An Egyptian journalist and presenter for Al Jazeera has been sentenced to 15 years in absentia for hosting and interviewing former presidential candidate Abdel Moneim Aboul Fotouh.
Ahmed Taha, a journalist and news presenter working with Al Jazeera Media Network since 2011, interviewed Aboul Fotouh in December 2018 to discuss Egypt’s political scene and its future ahead of the April 2019 general election.
Taha, who is currently hosting the al-Masayiya news show on Al Jazeera’s Mubasher channel, told Middle East Eye that he heard about the court ruling from the media and later received a picture of it, which accused him of “spreading false news” while hosting Aboul Fotouh in his al-Masayiya show in 2018.
“I’ve not visited Egypt since 2013. Most Egyptian journalists who work for Al Jazeera cannot visit Egypt, and we’ve four of our colleagues still detained in prisons without charges,” he told MEE, when asked if the ruling will hinder him from travelling to Egypt.
A picture of the ruling seen by MEE says that both Taha and Aboul Fotouh had “intentionally” spread “false statements, news and rumours” about Egypt’s internal affairs, with the aim of weakening “the prestige of the state” and encouraging violent acts.
The court decision added that Aboul Fotouh had also spread “false” news and rumours during an interview on BBC, accusing the Egyptian state of implementing an enforced disappearance policy against its opponents.
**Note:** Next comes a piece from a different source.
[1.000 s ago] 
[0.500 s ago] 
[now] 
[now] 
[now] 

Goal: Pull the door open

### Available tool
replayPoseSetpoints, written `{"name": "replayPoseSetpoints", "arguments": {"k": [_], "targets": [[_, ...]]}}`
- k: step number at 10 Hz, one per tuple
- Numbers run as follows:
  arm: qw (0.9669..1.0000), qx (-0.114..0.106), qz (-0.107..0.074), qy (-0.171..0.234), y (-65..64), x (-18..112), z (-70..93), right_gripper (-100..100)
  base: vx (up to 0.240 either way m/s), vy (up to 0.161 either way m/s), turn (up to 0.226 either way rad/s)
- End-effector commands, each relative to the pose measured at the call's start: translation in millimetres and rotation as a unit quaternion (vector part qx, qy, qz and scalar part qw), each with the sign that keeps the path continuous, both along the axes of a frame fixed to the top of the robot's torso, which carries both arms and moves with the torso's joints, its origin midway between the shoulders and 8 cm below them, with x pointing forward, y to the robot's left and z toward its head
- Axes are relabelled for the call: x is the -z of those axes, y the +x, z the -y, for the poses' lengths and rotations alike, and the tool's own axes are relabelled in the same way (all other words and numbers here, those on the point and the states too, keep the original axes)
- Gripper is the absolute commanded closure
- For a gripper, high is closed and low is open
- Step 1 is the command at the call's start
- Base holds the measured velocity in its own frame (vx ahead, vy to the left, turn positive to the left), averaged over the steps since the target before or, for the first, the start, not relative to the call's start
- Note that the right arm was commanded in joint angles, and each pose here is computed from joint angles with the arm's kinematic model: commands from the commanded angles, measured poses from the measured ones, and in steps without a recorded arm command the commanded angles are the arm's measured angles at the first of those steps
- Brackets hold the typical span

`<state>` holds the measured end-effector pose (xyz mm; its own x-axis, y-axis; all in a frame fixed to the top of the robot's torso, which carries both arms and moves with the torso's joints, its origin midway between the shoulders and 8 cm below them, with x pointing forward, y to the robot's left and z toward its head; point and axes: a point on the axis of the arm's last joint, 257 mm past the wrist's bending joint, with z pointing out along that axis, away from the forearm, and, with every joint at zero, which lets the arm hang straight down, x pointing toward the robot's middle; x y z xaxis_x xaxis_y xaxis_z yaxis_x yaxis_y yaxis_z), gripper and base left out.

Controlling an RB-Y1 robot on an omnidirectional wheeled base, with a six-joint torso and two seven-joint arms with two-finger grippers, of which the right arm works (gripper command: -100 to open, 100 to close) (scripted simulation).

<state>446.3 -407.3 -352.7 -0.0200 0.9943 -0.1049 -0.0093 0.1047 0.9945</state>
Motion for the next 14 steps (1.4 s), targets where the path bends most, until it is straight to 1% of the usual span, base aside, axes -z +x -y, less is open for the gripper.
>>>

Taha told MEE that he had no lawyer representing him in the case, in which the state prosecutors accused 15 Egyptians, who are politicians, civil society workers and journalists of spreading false news.
An ‘irrational verdict’
Along with Aboul Fotouh, Mahmoud Ezzat, the former acting general guide of the Muslim Brotherhood, and seven others were also sentenced to 15 years in prison on Sunday, while Mohammed al-Qassas and Muaz al-Sharqawi were sentenced to 10 years.
Taha told MEE that al-Masayiya is a round-up news show, featuring different topics and countries and is not dedicated to Egypt.
In a statement on Monday, Al Jazeera Media Network condemned the Egyptian court ruling.
“[Al Jazeera] condemns this irrational verdict which it considers unjustified and which it believes is taken as part of an ongoing campaign launched by the Egyptian authorities against Al Jazeera and its journalists,” said the network.
The Qatari-sponsored channel had also called on the Egyptian authorities to release four of its journalists, Hisham Abdel Aziz, Bahaa El-Din Ibrahim, Ahmed Al-Najdi and Rabie Al-Sheikh, who are currently all detained without charges.
In July 2013, Egyptian security forces stormed the Al Jazeera office in Cairo and banned its crew from working in the country, almost two months after Abdul Fattah el-Sisi ousted president Mohammed Morsi from power in a coup d’etat.